Your goal: Filter the lines below, keeping each one that holds "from".

[Dataset entries Boundary: Start]

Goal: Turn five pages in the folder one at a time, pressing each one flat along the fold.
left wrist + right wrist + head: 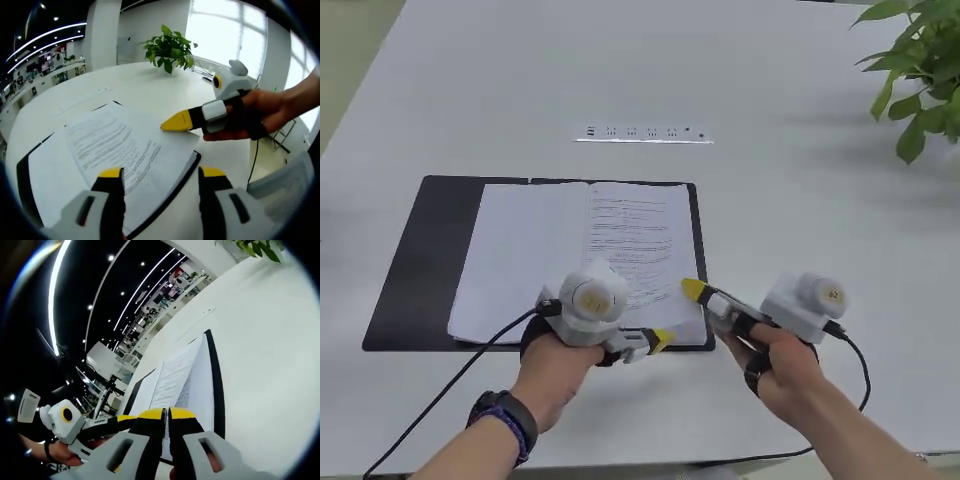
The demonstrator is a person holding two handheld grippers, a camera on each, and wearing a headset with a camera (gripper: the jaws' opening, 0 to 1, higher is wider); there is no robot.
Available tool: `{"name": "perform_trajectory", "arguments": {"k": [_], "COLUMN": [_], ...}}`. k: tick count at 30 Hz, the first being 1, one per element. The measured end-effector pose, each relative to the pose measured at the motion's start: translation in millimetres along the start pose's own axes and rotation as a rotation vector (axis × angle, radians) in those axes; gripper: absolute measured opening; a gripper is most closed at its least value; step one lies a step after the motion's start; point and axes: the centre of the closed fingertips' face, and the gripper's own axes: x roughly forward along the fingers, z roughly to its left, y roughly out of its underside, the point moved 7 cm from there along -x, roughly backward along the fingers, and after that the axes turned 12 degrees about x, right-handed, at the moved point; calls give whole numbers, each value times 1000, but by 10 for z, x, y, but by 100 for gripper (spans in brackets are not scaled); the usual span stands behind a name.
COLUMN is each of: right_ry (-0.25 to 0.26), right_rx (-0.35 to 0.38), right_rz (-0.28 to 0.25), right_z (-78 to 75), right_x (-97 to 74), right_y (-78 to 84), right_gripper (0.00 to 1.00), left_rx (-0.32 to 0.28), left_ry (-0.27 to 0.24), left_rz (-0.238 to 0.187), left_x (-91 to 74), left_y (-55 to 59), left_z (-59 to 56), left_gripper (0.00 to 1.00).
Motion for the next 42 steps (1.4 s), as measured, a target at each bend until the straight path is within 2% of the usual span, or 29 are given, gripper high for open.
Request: {"name": "perform_trajectory", "arguments": {"k": [2, 10, 12, 19, 26, 33, 39, 42], "right_ry": [-5, -22, -27, -38, -58, -83, -101, -111], "right_rx": [30, 24, 17, 4, -17, -39, -54, -63], "right_rz": [-14, -25, -26, -28, -16, 1, 28, 45], "right_z": [33, 158, 181, 304, 448, 596, 750, 823], "right_x": [0, 41, 58, 113, 201, 338, 464, 536], "right_y": [9, 7, 5, 10, 76, 180, 288, 347], "right_gripper": [0, 0, 0, 0, 0, 0, 0, 0], "left_rx": [5, -7, 9, 9, -19, -60, -73, -85], "left_ry": [-10, -58, -71, -84, -99, -141, -156, -158], "left_rz": [-2, -25, -24, -25, -36, -60, -65, -62], "left_x": [-69, -333, -381, -536, -726, -927, -1046, -1093], "left_y": [-1, -8, 7, 59, 113, 200, 294, 390], "left_z": [19, 122, 142, 180, 250, 379, 400, 380], "left_gripper": [60, 60, 60, 61, 63, 63, 64, 64]}}
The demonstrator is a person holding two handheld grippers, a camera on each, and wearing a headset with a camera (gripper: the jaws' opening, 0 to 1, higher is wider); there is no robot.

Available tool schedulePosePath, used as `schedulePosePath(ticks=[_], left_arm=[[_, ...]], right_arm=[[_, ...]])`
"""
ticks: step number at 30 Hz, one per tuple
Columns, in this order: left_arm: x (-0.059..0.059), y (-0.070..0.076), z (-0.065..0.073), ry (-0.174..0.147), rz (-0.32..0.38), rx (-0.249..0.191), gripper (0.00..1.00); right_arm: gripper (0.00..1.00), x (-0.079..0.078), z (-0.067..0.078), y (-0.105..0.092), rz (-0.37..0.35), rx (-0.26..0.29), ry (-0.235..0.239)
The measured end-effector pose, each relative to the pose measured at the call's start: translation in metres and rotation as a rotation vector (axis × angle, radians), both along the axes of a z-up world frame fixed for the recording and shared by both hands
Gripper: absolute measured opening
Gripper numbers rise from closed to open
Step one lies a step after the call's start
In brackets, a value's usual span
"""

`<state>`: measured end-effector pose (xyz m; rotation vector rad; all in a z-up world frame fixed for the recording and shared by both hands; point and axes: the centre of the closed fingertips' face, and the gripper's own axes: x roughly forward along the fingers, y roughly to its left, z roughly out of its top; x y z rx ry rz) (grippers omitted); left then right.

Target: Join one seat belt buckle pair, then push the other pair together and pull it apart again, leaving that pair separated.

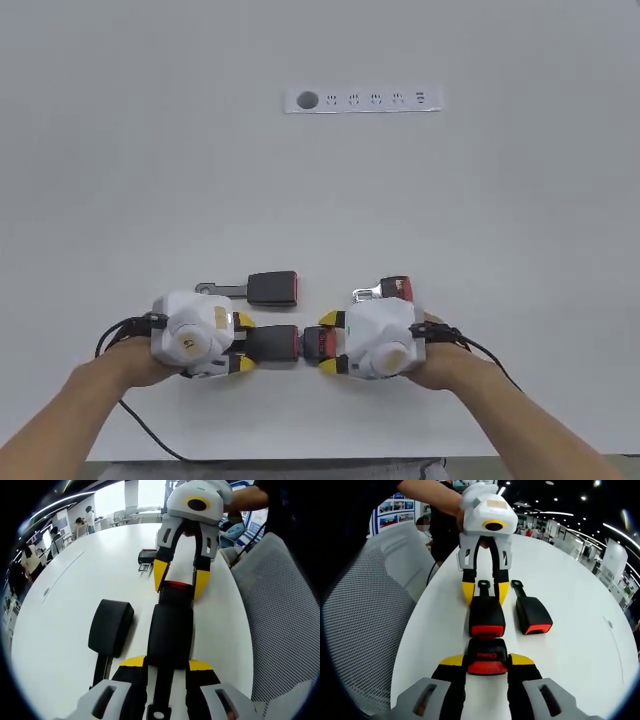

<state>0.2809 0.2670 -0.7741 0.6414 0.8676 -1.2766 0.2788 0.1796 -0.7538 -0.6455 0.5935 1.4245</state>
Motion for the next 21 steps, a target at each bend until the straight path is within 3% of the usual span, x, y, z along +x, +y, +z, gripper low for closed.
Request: schedulePosePath(ticks=[17, 21], left_arm=[[-0.0014, -0.0036, 0.0026, 0.013, -0.003, 0.025, 0.28], [-0.0024, -0.0021, 0.0005, 0.002, -0.031, 0.029, 0.28]], right_arm=[[0.27, 0.0052, -0.0015, 0.0080, 0.001, 0.002, -0.002], [0.26, 0.0051, 0.0001, 0.0064, 0.011, 0.009, -0.001]])
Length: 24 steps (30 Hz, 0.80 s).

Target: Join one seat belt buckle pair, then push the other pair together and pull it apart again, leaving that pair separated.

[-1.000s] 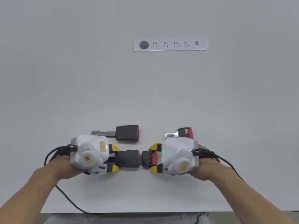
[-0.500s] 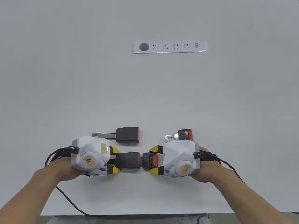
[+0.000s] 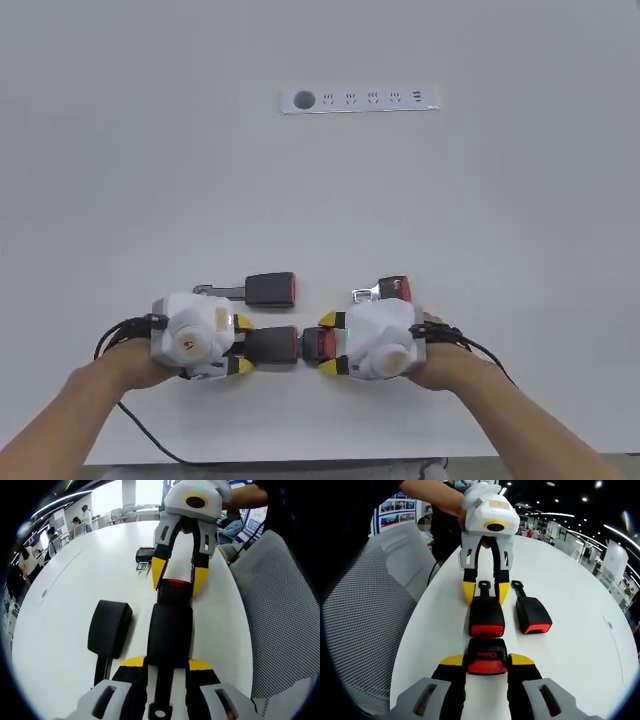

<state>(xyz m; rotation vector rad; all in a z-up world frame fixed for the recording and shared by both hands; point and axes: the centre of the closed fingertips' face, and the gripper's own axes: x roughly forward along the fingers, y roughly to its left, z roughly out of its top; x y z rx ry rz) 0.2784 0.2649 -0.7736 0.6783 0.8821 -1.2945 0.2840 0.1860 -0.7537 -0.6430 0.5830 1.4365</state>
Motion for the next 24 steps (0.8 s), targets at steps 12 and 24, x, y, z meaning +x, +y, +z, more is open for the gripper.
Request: schedulePosePath(ticks=[12, 24], left_arm=[[0.0031, -0.0005, -0.0008, 0.009, 0.017, 0.011, 0.28], [0.0014, -0.0007, -0.0008, -0.008, -0.026, 0.027, 0.30]], right_arm=[[0.27, -0.0005, -0.0011, 0.0020, -0.017, 0.001, 0.005], [0.30, -0.0030, 0.0006, 0.0008, 0.007, -0.010, -0.017]])
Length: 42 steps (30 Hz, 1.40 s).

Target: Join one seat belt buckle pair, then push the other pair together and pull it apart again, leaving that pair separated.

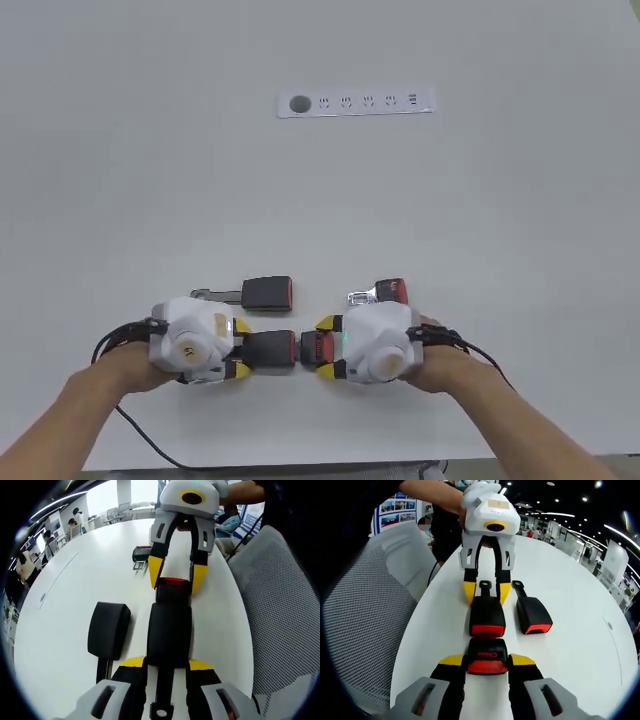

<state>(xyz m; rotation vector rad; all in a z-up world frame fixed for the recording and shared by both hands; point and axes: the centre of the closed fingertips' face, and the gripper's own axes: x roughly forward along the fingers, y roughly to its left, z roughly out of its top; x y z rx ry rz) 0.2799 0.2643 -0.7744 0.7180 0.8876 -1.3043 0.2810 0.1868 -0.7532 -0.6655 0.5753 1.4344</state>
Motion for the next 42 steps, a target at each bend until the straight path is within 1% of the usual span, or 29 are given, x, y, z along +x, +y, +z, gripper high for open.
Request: schedulePosePath(ticks=[4, 5, 8, 9, 11, 14, 16, 18, 20, 21, 22, 23, 24, 26, 29, 31, 34, 37, 42], left_arm=[[0.001, 0.000, 0.000, -0.006, -0.001, 0.004, 0.31], [0.001, 0.000, 0.000, -0.002, 0.005, 0.005, 0.31], [0.000, -0.001, 0.001, -0.001, 0.006, 0.007, 0.32], [-0.001, -0.002, 0.001, 0.009, 0.015, 0.001, 0.33], [-0.002, -0.002, 0.001, 0.015, 0.015, -0.005, 0.35], [0.000, 0.000, 0.003, 0.013, 0.020, -0.003, 0.36], [0.002, 0.002, 0.005, 0.013, 0.034, -0.010, 0.37], [0.005, 0.004, 0.007, 0.012, 0.045, -0.014, 0.38], [0.005, 0.004, 0.012, 0.011, 0.052, -0.014, 0.40], [0.005, 0.005, 0.014, 0.012, 0.055, -0.014, 0.41], [0.005, 0.004, 0.018, 0.013, 0.059, -0.015, 0.42], [0.005, 0.005, 0.019, 0.015, 0.067, -0.016, 0.43], [0.006, 0.007, 0.018, 0.014, 0.074, -0.018, 0.45], [0.006, 0.007, 0.022, 0.009, 0.080, -0.022, 0.45], [0.006, 0.011, 0.023, 0.014, 0.091, -0.031, 0.47], [0.008, 0.011, 0.029, 0.014, 0.098, -0.033, 0.49], [0.010, 0.014, 0.033, 0.015, 0.105, -0.044, 0.51], [0.015, 0.017, 0.039, 0.001, 0.122, -0.049, 0.52], [0.025, 0.023, 0.047, -0.021, 0.146, -0.055, 0.53]], right_arm=[[0.31, 0.000, 0.001, -0.001, -0.018, 0.004, 0.008], [0.31, 0.000, 0.000, -0.002, -0.029, 0.006, 0.016], [0.31, 0.001, 0.001, -0.001, -0.035, 0.009, 0.016], [0.31, 0.001, 0.001, -0.001, -0.040, 0.015, 0.020], [0.33, 0.002, 0.004, 0.000, -0.053, 0.025, 0.025], [0.35, 0.003, 0.005, 0.000, -0.056, 0.030, 0.026], [0.37, 0.004, 0.004, 0.000, -0.059, 0.031, 0.027], [0.39, 0.005, 0.009, 0.000, -0.068, 0.038, 0.030], [0.40, 0.005, 0.013, -0.001, -0.073, 0.045, 0.031], [0.40, 0.006, 0.014, -0.002, -0.076, 0.047, 0.033], [0.41, 0.006, 0.014, -0.003, -0.078, 0.046, 0.034], [0.42, 0.007, 0.014, -0.004, -0.080, 0.045, 0.034], [0.42, 0.008, 0.015, -0.005, -0.082, 0.046, 0.034], [0.44, 0.010, 0.016, -0.008, -0.093, 0.054, 0.038], [0.45, 0.015, 0.015, -0.014, -0.104, 0.058, 0.032], [0.46, 0.017, 0.018, -0.019, -0.117, 0.067, 0.036], [0.47, 0.021, 0.024, -0.024, -0.124, 0.074, 0.028], [0.47, 0.024, 0.030, -0.033, -0.134, 0.072, 0.021], [0.47, 0.031, 0.036, -0.047, -0.149, 0.068, 0.004]])
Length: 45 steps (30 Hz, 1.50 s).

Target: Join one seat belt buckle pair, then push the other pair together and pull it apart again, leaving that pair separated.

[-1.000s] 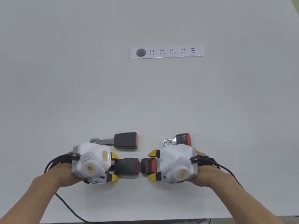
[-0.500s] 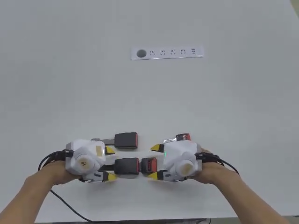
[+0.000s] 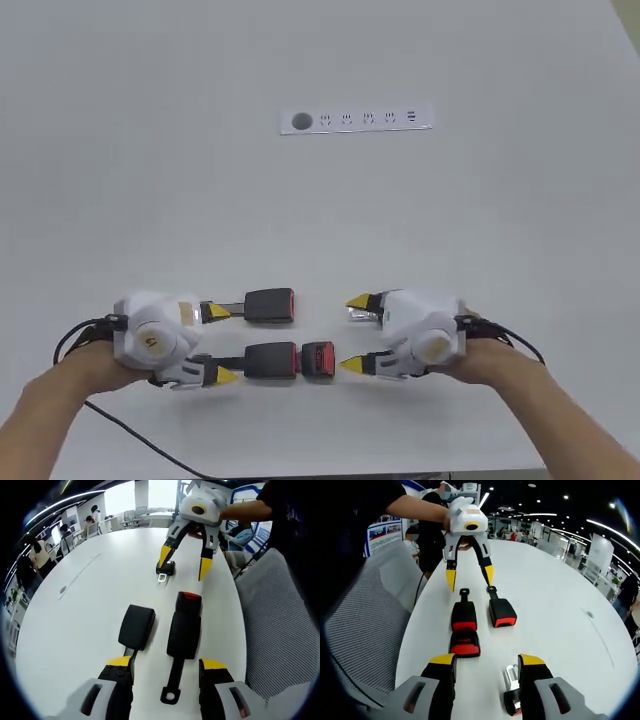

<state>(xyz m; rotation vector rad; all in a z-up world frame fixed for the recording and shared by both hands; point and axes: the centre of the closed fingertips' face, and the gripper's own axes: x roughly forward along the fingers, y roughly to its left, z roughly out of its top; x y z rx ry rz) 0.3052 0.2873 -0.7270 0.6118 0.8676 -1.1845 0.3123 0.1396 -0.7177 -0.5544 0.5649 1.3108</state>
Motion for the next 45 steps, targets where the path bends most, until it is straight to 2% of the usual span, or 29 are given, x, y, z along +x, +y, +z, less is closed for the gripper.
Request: schedulePosePath(ticks=[4, 8, 22, 28, 36, 39, 45], left_arm=[[0.010, 0.004, 0.000, -0.012, 0.017, -0.004, 0.53], [0.018, 0.006, 0.000, -0.022, 0.013, 0.012, 0.53], [0.047, -0.002, -0.007, -0.033, -0.009, 0.041, 0.50], [0.053, -0.013, -0.013, -0.015, -0.037, 0.063, 0.47], [0.058, -0.020, -0.030, 0.014, -0.087, 0.095, 0.44], [0.060, -0.022, -0.035, 0.025, -0.107, 0.112, 0.42], [0.059, -0.026, -0.039, 0.042, -0.135, 0.146, 0.38]], right_arm=[[0.47, 0.008, 0.001, -0.014, -0.018, -0.007, -0.012], [0.47, 0.015, -0.002, -0.028, -0.033, -0.016, -0.019], [0.45, 0.031, -0.018, -0.066, -0.058, -0.072, -0.029], [0.43, 0.036, -0.027, -0.075, -0.048, -0.097, -0.023], [0.39, 0.042, -0.036, -0.080, -0.037, -0.115, -0.009], [0.38, 0.040, -0.033, -0.080, -0.025, -0.128, -0.003], [0.35, 0.040, -0.036, -0.079, -0.001, -0.141, 0.006]])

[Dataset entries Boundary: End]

Finished task:
Available tool: `{"name": "perform_trajectory", "arguments": {"k": [_], "COLUMN": [_], ...}}`. k: tick count at 30 Hz, the first being 1, one per element. The measured end-effector pose, each relative to the pose measured at the motion's start: translation in millimetres along the start pose's own axes and rotation as a rotation vector (axis × angle, radians) in those axes; gripper: absolute measured opening; a gripper is most closed at its least value; step one lies a step after the motion's start; point and axes: the centre of the closed fingertips' face, and the gripper's own axes: x roughly forward along the fingers, z roughly to its left, y roughly out of its underside, the point moved 7 cm from there along -x, roughly backward along the fingers, and after that the axes turned 12 degrees about x, right-handed, at the moved point; calls give whole numbers, each value times 1000, but by 10 for z, x, y, but by 100 for gripper (spans in brackets are not scaled); the usual span stands behind a name.
Gripper numbers rise from closed to open

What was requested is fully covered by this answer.